Weight initialization variance (cnn) different from expected?

I wanted to see the variance of 1 weight of a CNN layer with input size=1 and output size = 1:

import torch.nn as nn
variance=0
samplesize=10000
for i in range (samplesize):
    layer=nn.Conv2d(in_channels=1,out_channels=1,kernel_size=1)
    variance+=(layer.weight.item())**2

print(variance/samplesize)

But this seems to converge to 1/3.

In reset parameter method of torch/nn/modules/conv.py it calls init.kaiming_uniform_(self.weight, a=math.sqrt(5)), and in kaiming uniform, it sets nonlinearity to ‘leaky_relu’, so after this code:

    gain = calculate_gain(nonlinearity, a)
    std = gain / math.sqrt(fan)
    bound = math.sqrt(3.0) * std  # Calculate uniform bounds from standard deviation
    with torch.no_grad():
        return tensor.uniform_(-bound, bound, generator=generator)

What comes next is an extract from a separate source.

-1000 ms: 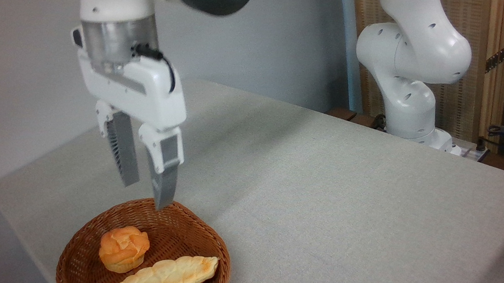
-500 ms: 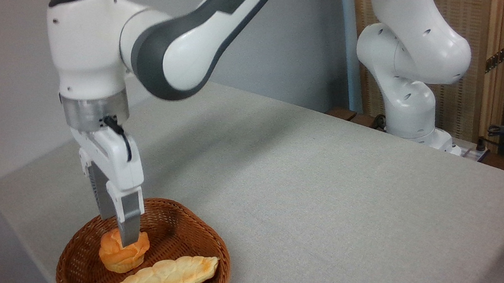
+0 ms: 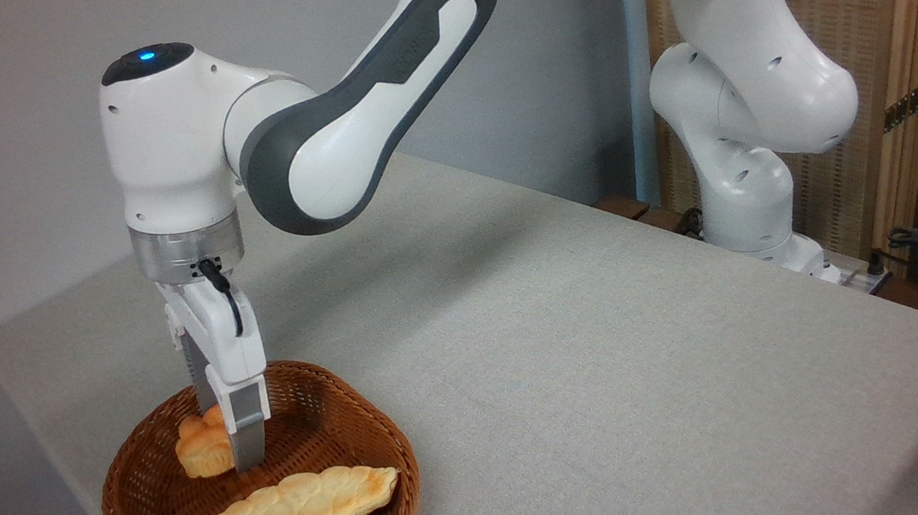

I think calculate gain is returning ~ sqrt(2), and fan = 1, so bound=sqrt(6). But the variance of a uniform distribution U(-sqrt(6),sqrt(6)) should be (sqrt(6)^2)/3=6/3=2, right? I’m confused why I’m getting 1/3 for the variance. Did possibly I make any math or code mistakes?

I also notice when reset_parameters initializes the biases, ultimately it does use a uniform distribution U(-1,1), and the resulting variance matches up with (1^2)/3 =1/3. But I get this result from both the variance on layer.weight and layer.bias, so I wasn’t sure. Thx

(I realized the answer is because when a=sqrt(5) is passed into Kaiming uniform, nonlinearity is set to “leaky_relu”, and the first elif under nonlinearity=“leaky_relu” sets negative_slope = sqrt(5) and returns sqrt(2/(1+5))=sqrt(1/3))